DIRECTIONS FOR THIS TASK:
Examine the material below. Gather every line in which the string "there" appears.

SUPPLIED ENTRIES:
::::::::

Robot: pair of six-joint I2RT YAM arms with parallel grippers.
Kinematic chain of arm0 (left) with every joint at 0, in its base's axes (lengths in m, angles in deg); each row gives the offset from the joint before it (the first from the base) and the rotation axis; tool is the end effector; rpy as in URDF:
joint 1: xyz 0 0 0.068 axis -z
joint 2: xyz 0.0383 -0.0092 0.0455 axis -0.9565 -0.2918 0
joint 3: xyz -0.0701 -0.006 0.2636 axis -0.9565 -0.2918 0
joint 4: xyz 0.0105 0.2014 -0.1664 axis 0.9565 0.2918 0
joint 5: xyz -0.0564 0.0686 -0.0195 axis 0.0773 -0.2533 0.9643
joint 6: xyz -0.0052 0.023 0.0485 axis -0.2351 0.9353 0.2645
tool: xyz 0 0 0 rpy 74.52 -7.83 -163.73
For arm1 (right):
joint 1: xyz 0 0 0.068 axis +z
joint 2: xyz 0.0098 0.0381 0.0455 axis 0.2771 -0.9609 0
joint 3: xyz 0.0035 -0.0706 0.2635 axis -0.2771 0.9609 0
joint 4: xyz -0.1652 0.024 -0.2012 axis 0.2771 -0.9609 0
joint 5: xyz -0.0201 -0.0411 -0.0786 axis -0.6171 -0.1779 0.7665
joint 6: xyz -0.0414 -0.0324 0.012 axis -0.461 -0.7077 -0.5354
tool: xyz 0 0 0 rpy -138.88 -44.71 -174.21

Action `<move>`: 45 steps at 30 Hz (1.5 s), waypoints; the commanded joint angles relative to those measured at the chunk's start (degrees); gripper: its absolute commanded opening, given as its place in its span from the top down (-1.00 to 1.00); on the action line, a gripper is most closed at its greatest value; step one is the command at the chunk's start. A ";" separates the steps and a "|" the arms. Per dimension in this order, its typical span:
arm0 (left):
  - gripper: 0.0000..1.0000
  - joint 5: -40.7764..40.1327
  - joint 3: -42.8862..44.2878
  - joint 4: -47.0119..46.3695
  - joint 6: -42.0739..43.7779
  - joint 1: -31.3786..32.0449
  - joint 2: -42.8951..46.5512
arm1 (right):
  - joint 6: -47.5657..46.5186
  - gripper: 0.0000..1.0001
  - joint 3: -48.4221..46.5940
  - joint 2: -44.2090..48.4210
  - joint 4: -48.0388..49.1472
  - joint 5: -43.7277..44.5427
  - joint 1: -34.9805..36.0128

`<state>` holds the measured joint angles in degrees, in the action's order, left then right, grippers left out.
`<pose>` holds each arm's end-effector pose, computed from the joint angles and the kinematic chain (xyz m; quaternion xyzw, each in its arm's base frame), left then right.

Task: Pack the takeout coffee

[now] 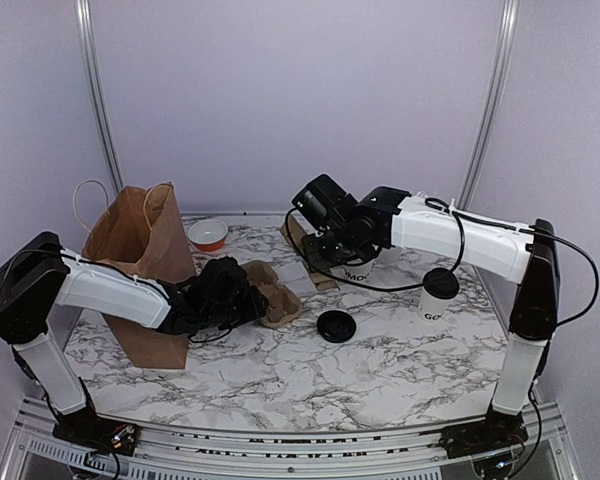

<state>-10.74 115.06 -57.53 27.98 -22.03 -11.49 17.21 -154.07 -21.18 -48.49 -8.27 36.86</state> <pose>0.2293 -0.2699 0.1684 -0.0828 0.8757 -0.3072 0.3633 0.2597 0.3188 0.3029 -0.1546 0.9216 0.0219 0.3553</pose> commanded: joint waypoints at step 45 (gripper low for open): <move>-0.25 12.08 38.60 8.48 11.59 -6.85 -25.30 | -1.01 1.00 12.91 18.88 -4.47 2.19 1.78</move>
<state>-1.08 158.29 -50.03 36.94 -30.62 -42.84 15.25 -141.40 -4.26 -49.99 -7.66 37.24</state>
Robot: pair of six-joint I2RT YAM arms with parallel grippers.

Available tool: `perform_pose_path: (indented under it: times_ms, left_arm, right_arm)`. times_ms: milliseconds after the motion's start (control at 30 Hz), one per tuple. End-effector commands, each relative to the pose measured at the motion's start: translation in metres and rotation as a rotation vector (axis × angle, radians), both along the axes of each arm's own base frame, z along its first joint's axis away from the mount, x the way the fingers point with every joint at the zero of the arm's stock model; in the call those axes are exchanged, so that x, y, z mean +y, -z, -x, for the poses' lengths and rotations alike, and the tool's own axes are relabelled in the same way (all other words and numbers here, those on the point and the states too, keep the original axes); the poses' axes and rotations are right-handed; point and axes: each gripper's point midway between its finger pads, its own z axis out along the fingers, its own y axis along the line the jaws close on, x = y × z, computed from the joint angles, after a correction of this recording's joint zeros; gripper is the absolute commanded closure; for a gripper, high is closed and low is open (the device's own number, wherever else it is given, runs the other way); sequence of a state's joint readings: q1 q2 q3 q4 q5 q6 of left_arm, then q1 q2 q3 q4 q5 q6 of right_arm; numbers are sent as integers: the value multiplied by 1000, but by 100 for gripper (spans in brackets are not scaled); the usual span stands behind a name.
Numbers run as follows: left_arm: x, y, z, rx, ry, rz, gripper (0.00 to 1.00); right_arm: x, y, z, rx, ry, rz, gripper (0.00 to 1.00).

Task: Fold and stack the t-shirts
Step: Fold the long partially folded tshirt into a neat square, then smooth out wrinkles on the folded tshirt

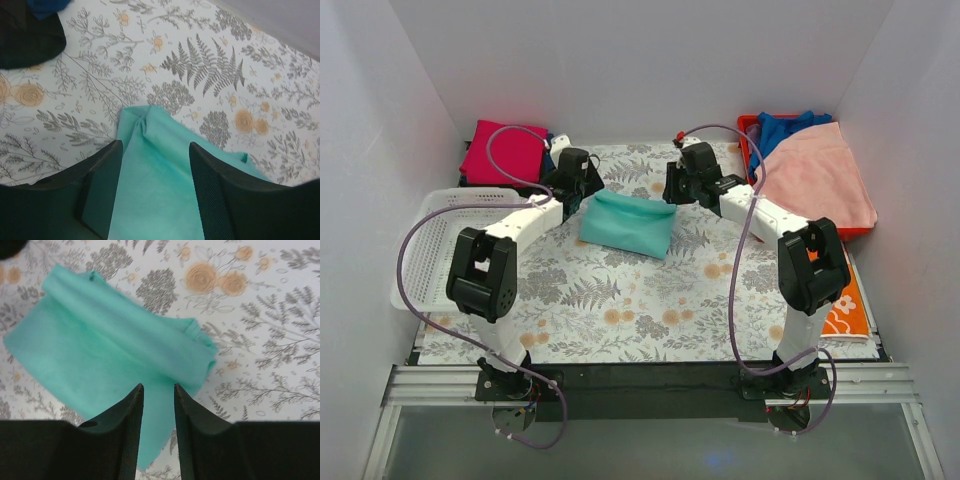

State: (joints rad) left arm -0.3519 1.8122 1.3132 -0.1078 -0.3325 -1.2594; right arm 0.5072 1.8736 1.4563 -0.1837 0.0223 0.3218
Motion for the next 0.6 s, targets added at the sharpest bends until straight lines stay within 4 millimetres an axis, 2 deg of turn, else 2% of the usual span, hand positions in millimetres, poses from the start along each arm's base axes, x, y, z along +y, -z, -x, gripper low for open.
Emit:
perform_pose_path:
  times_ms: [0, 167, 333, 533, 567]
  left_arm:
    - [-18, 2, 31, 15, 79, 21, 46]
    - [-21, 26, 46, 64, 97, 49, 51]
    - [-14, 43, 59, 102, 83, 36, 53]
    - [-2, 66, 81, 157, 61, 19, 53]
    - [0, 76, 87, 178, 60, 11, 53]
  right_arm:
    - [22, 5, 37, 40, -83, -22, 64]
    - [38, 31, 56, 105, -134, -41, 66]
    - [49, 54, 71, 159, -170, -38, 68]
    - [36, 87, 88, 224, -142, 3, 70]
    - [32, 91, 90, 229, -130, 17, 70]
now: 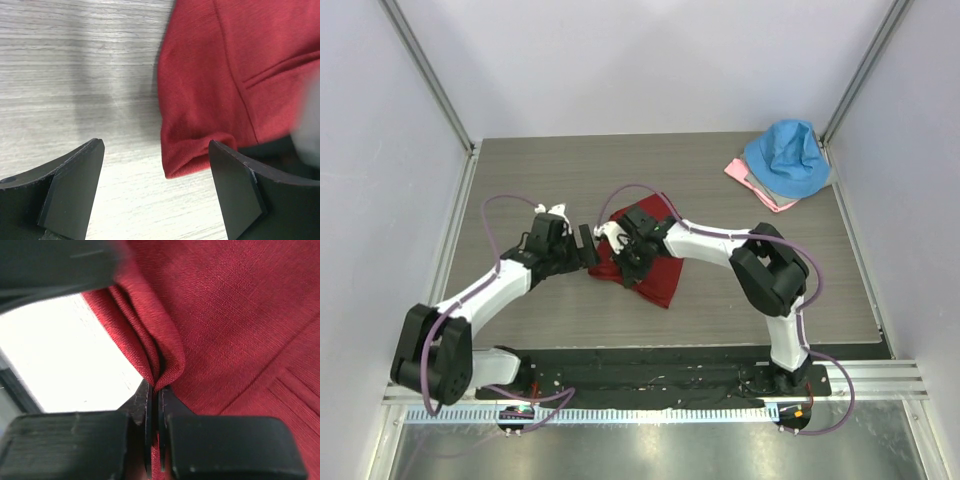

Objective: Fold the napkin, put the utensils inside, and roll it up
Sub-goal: Roll the napkin with the utensil

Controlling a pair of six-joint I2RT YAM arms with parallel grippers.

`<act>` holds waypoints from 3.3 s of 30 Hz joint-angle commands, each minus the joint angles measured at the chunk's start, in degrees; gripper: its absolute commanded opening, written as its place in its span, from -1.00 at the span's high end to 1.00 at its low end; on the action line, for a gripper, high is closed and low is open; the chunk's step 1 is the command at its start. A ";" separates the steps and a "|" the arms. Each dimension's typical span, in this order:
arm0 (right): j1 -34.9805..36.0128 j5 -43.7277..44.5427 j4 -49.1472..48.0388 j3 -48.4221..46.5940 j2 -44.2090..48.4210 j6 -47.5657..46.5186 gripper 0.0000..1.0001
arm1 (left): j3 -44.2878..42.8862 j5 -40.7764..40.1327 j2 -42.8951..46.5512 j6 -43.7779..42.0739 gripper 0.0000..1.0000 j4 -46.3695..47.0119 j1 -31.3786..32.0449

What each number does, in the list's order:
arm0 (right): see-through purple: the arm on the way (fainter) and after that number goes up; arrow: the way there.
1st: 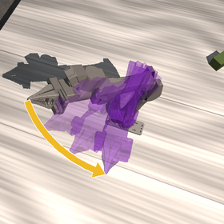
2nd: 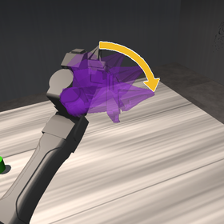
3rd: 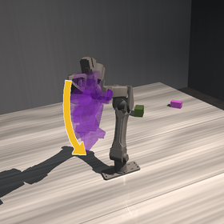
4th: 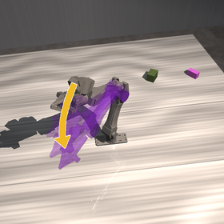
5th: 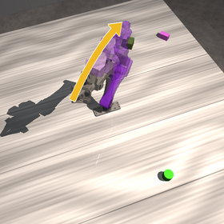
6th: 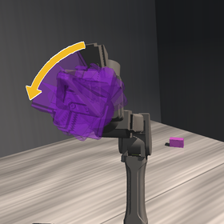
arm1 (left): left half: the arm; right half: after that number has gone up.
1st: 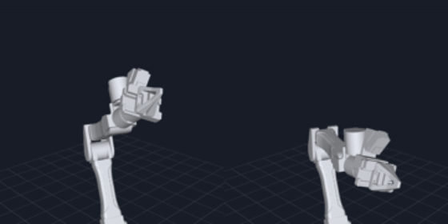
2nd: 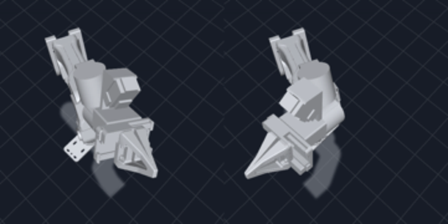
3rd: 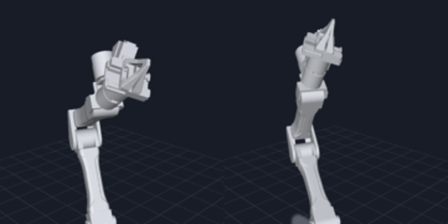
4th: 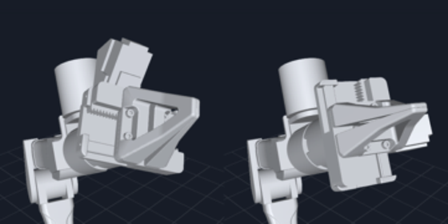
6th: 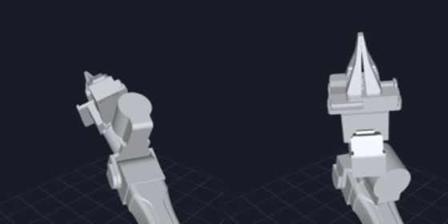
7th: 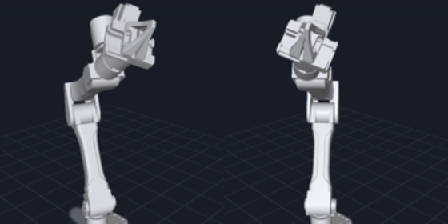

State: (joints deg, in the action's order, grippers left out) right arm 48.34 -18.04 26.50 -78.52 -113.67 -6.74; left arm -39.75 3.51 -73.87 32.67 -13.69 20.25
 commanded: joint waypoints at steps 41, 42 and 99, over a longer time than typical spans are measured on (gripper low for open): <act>-15.99 -34.25 5.67 -7.61 -16.94 11.40 0.98 | 7.32 7.48 -1.72 -9.90 -0.33 17.73 3.57; -15.99 -34.25 5.67 -7.61 -17.03 11.40 0.99 | 7.05 7.22 -1.89 -9.99 -0.33 18.08 3.57; -15.91 -24.88 0.85 -4.19 -4.74 13.86 0.36 | 1.52 5.28 -10.86 -10.43 1.00 16.69 3.57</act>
State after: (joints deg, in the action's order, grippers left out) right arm 32.64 -52.90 31.62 -84.90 -127.15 7.25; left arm -35.73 11.77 -84.25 23.51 7.81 24.10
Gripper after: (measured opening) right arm 0.241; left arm 0.194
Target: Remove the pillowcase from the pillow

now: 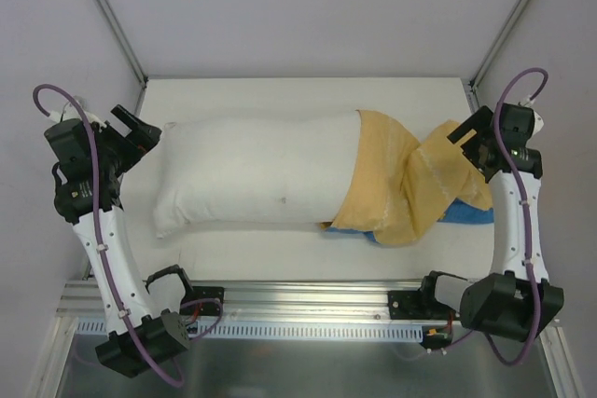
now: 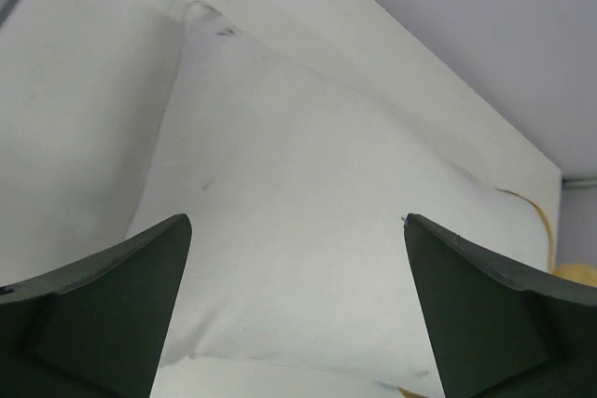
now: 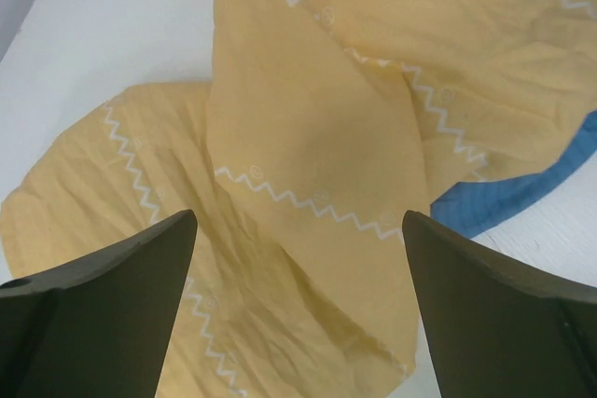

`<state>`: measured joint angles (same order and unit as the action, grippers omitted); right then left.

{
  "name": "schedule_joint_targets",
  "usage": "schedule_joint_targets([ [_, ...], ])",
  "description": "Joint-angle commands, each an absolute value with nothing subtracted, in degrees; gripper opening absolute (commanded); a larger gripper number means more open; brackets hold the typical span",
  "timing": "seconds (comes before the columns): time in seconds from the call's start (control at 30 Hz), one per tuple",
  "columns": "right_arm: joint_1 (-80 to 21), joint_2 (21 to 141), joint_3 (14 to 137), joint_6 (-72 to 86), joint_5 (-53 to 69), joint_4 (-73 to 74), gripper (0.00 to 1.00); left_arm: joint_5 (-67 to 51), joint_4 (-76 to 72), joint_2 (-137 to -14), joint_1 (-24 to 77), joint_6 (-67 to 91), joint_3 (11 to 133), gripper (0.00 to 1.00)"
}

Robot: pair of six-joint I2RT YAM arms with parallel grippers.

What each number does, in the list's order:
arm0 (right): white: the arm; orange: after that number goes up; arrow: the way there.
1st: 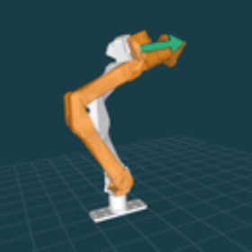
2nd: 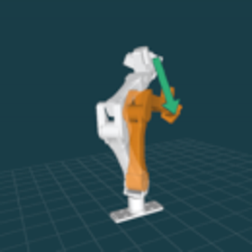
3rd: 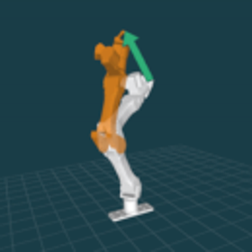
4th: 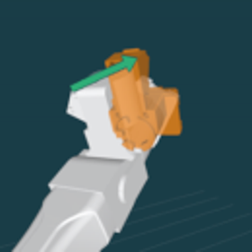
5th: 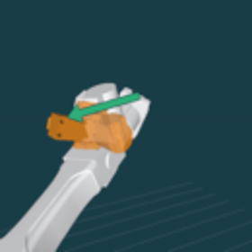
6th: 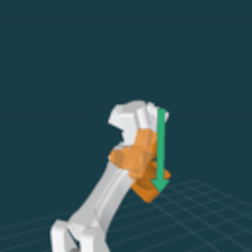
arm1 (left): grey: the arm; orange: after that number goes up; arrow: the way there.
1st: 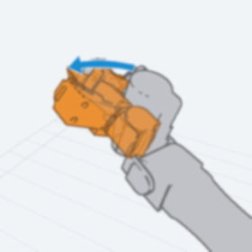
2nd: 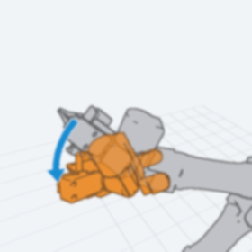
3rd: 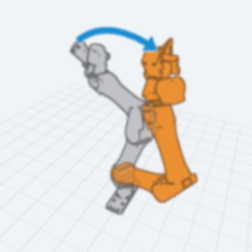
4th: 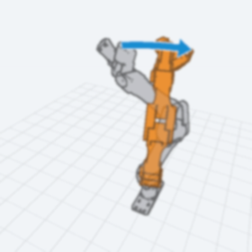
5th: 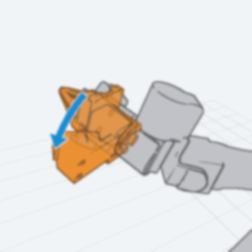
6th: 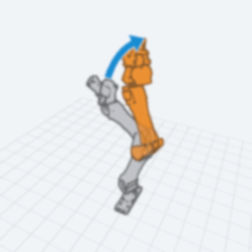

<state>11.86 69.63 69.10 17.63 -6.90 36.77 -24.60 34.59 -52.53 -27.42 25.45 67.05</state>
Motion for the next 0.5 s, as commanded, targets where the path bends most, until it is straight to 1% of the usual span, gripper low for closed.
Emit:
schedule_joint_targets([
  [0.0,11.60,62.41,69.08,14.50,-13.00,39.54,0.97,-6.29,39.28,-52.11,-27.33,21.80,69.17,0.99],
  [0.07,11.51,59.42,68.82,14.15,-13.45,39.81,0.99,-7.37,39.82,-52.82,-27.33,21.01,69.43,0.99],
  [0.1,11.60,58.54,68.56,13.98,-13.45,39.81,0.97,-14.60,39.81,-53.52,-27.25,20.05,69.96,0.99],
  [0.13,11.60,57.75,68.03,13.89,-12.58,39.64,0.96,-18.94,39.29,-54.05,-26.99,19.60,70.13,0.99],
  [0.2,11.60,56.78,67.59,13.97,-10.99,39.90,0.96,-23.28,38.23,-54.93,-21.04,18.38,70.92,0.99],
  [0.27,10.90,56.86,66.72,14.68,-7.67,40.08,0.96,-18.31,38.32,-55.81,-13.49,17.06,72.59,0.99],
  [0.3,10.46,56.69,66.01,15.11,-6.95,39.21,0.96,-16.80,38.32,-56.85,-6.23,16.09,73.47,0.99],
  [0.37,8.54,55.29,60.66,15.29,-4.23,35.79,0.96,-16.78,38.15,-58.44,-0.64,16.26,74.26,0.99],
  [0.4,7.83,53.72,58.82,15.47,-3.35,33.16,0.96,-17.48,37.36,-59.40,5.21,16.35,74.96,0.99],
  [0.47,5.20,53.26,55.57,15.73,-1.94,32.08,0.96,-16.19,36.57,-62.57,11.31,15.83,75.76,0.99],
])
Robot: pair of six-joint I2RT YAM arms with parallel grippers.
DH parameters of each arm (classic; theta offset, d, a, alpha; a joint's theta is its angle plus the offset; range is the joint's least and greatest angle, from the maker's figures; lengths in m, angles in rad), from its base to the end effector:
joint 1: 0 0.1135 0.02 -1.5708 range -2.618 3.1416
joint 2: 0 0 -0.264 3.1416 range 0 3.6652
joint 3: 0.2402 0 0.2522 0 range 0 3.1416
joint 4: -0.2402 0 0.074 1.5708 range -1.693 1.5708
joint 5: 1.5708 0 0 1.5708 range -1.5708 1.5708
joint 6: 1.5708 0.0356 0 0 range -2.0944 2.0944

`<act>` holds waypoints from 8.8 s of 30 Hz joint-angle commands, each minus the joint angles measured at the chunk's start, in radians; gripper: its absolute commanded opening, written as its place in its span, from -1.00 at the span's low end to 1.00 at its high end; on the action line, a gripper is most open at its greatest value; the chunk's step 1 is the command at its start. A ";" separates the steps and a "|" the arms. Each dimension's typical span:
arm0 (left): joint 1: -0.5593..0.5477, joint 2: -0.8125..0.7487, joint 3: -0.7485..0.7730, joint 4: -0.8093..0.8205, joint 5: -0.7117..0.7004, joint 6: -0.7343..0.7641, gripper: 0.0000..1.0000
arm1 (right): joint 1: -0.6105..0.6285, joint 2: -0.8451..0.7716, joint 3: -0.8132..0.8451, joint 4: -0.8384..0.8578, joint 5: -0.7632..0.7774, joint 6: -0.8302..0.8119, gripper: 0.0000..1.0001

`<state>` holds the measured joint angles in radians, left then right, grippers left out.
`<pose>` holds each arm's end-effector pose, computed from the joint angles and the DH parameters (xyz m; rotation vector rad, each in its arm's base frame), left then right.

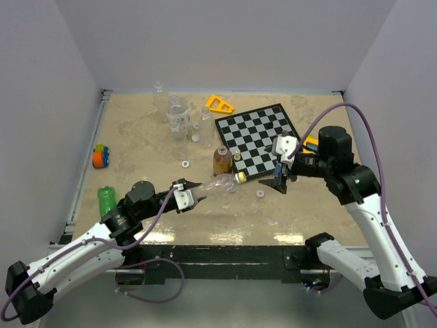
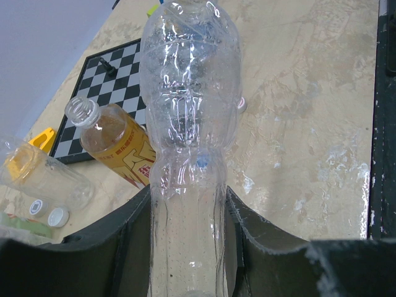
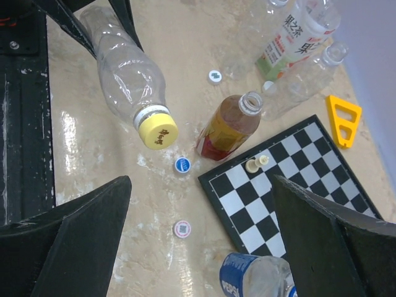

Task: Unscrew the bottle caps
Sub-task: Unscrew the bottle cap from the plastic bottle.

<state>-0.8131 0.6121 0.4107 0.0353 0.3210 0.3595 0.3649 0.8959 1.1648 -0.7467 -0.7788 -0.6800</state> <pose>0.1033 -0.1256 0.2572 1.1688 1.3260 -0.6095 0.1438 0.0817 0.3969 -1.3522 1.4027 0.5857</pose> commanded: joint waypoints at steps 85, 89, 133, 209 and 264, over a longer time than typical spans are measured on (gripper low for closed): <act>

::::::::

ANSWER TO THIS TASK:
arm0 (right): see-through purple: the arm on the way (fainter) and after that number goes up; arrow: the way there.
arm0 (right): white: the arm; orange: after that number goes up; arrow: the way there.
arm1 (left): grey: the arm; orange: after that number goes up; arrow: the way there.

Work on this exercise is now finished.